→ **Aim of the exercise**
Exact copy, no pictures: return all the data below as written.

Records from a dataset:

====================

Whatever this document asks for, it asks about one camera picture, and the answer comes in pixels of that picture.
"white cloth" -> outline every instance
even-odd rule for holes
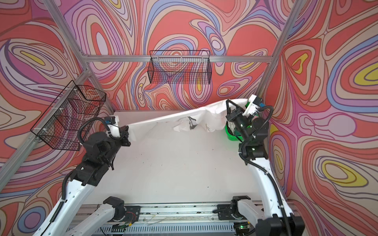
[[[239,106],[245,106],[248,99],[233,99],[232,101]],[[162,122],[171,122],[173,130],[178,132],[190,131],[196,125],[203,127],[207,132],[221,130],[226,125],[226,115],[226,100],[223,100],[197,109],[132,123],[128,125],[129,140],[141,140],[156,124]]]

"table surface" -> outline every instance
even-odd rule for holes
[[[177,111],[116,112],[120,125]],[[176,132],[160,123],[144,139],[121,147],[109,169],[84,204],[100,204],[109,196],[125,203],[229,201],[248,195],[261,200],[252,174],[237,154],[238,142],[224,130],[212,133],[198,126]]]

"wire basket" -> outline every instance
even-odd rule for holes
[[[150,83],[210,84],[210,51],[154,50],[150,57]]]
[[[37,120],[30,131],[52,149],[79,151],[81,145],[77,138],[77,131],[87,120],[98,116],[105,100],[105,92],[88,85],[75,85],[46,124],[40,129],[34,128],[48,109]],[[83,130],[82,137],[84,139],[88,135],[93,123],[94,121]]]

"metal beam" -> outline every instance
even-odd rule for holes
[[[101,91],[104,91],[103,87],[101,86],[100,82],[98,81],[96,75],[93,73],[92,69],[83,59],[83,51],[81,50],[80,46],[78,45],[75,37],[73,36],[64,16],[62,15],[59,7],[56,5],[54,0],[44,0],[45,6],[50,13],[51,17],[54,19],[56,25],[60,29],[63,34],[63,38],[67,41],[68,45],[71,47],[73,54],[76,56],[78,62],[84,69],[89,70],[93,76],[89,77],[89,80],[93,84],[93,86]],[[108,100],[105,101],[105,105],[108,107],[110,112],[114,112],[110,102]]]
[[[272,72],[274,71],[274,66],[276,65],[278,61],[278,58],[282,52],[282,49],[285,46],[287,39],[289,38],[290,32],[295,24],[295,21],[298,19],[299,13],[301,12],[302,7],[304,6],[306,1],[307,0],[295,0],[293,7],[291,8],[291,11],[289,13],[289,16],[287,17],[287,20],[285,22],[281,35],[278,38],[277,44],[274,48],[272,61],[266,67],[264,75],[259,83],[259,86],[257,87],[257,92],[256,92],[257,96],[262,97],[265,86],[268,83],[268,80]]]
[[[88,70],[83,71],[75,80],[75,83],[81,85],[90,75]],[[66,100],[69,95],[69,91],[75,86],[74,83],[68,87],[68,90],[58,99],[58,101],[53,105],[53,107],[46,113],[46,115],[41,118],[41,121],[37,124],[34,129],[41,129],[46,122],[54,115],[57,108]],[[17,148],[16,152],[6,161],[3,167],[0,169],[0,192],[3,190],[5,185],[12,178],[14,173],[20,168],[22,163],[30,155],[31,151],[39,142],[39,138],[32,132],[28,135],[23,144]]]
[[[190,58],[202,58],[202,56],[186,56]],[[84,55],[86,62],[149,62],[150,56],[138,55]],[[271,62],[272,56],[210,56],[211,62]]]

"black wire mesh basket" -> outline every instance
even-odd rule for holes
[[[154,50],[150,57],[150,83],[210,84],[208,50]]]
[[[45,125],[40,129],[35,128],[48,109],[36,121],[30,131],[52,149],[79,151],[81,145],[77,138],[77,131],[87,120],[98,116],[105,103],[106,94],[88,85],[75,85],[71,91],[66,91],[66,93],[69,93],[68,97]],[[93,123],[94,121],[83,130],[83,139],[88,135]]]

====================

→ **Output of the exercise**
Whatever this document asks for, it asks about one camera picture, and the answer comes in pixels of that picture.
"white cloth" -> outline every instance
even-odd rule for holes
[[[239,106],[245,106],[248,99],[233,99],[232,101]],[[162,122],[171,122],[173,130],[178,132],[190,131],[196,125],[203,127],[207,132],[221,130],[226,125],[226,115],[226,100],[223,100],[197,109],[132,123],[128,125],[129,140],[141,140],[156,124]]]

"table surface" -> outline every instance
even-odd rule for holes
[[[177,111],[116,112],[120,125]],[[176,132],[160,123],[144,139],[121,147],[109,169],[84,204],[100,204],[109,196],[125,203],[229,201],[248,195],[261,200],[252,174],[237,154],[238,142],[224,130],[212,133],[198,126]]]

"wire basket" -> outline every instance
even-odd rule for holes
[[[150,83],[210,84],[210,51],[154,50],[150,57]]]
[[[37,120],[30,131],[52,149],[79,151],[81,145],[77,138],[77,131],[87,120],[98,116],[105,100],[105,92],[88,85],[75,85],[46,124],[40,129],[34,128],[48,109]],[[83,130],[82,137],[84,139],[88,135],[93,123],[94,121]]]

"metal beam" -> outline every instance
even-odd rule for holes
[[[101,91],[104,91],[103,87],[101,86],[100,82],[98,81],[96,75],[93,73],[92,69],[83,59],[83,51],[81,50],[80,46],[78,45],[75,37],[73,36],[64,16],[62,15],[59,7],[56,5],[54,0],[44,0],[45,6],[50,13],[51,17],[54,19],[56,25],[60,29],[63,34],[63,38],[67,41],[68,45],[71,47],[73,54],[76,56],[78,62],[84,69],[89,70],[93,76],[89,77],[89,80],[93,84],[93,86]],[[108,100],[105,101],[105,105],[108,107],[110,112],[114,112],[110,102]]]
[[[272,72],[274,71],[274,66],[276,65],[278,61],[278,58],[282,52],[282,49],[285,46],[287,39],[289,38],[290,32],[295,24],[295,21],[298,19],[299,13],[301,12],[302,7],[304,6],[306,1],[307,0],[295,0],[293,7],[291,8],[291,11],[289,13],[289,16],[287,17],[287,20],[285,22],[281,35],[278,38],[277,44],[274,48],[272,61],[266,67],[264,75],[259,83],[259,86],[257,87],[257,92],[256,92],[257,96],[262,97],[265,86],[268,83],[268,80]]]
[[[88,70],[83,71],[75,80],[75,83],[81,85],[90,75]],[[66,100],[69,95],[69,91],[75,86],[74,83],[68,87],[68,90],[58,99],[58,101],[53,105],[53,107],[46,113],[46,115],[41,118],[41,121],[37,124],[34,129],[41,129],[46,122],[54,115],[57,108]],[[17,148],[16,152],[6,161],[3,167],[0,169],[0,192],[3,190],[5,185],[12,178],[14,173],[20,168],[22,163],[30,155],[31,151],[39,142],[39,138],[32,132],[28,135],[23,144]]]
[[[190,58],[202,58],[202,56],[186,56]],[[84,55],[86,62],[149,62],[150,56],[138,55]],[[271,62],[272,56],[210,56],[211,62]]]

"black wire mesh basket" -> outline every instance
even-odd rule for holes
[[[154,50],[150,57],[150,83],[210,84],[208,50]]]
[[[45,125],[40,129],[35,128],[48,109],[36,121],[30,131],[52,149],[79,151],[81,145],[77,138],[77,131],[87,120],[98,116],[105,103],[106,94],[88,85],[75,85],[71,91],[66,91],[66,93],[69,93],[68,97]],[[93,123],[94,121],[83,130],[83,139],[88,135]]]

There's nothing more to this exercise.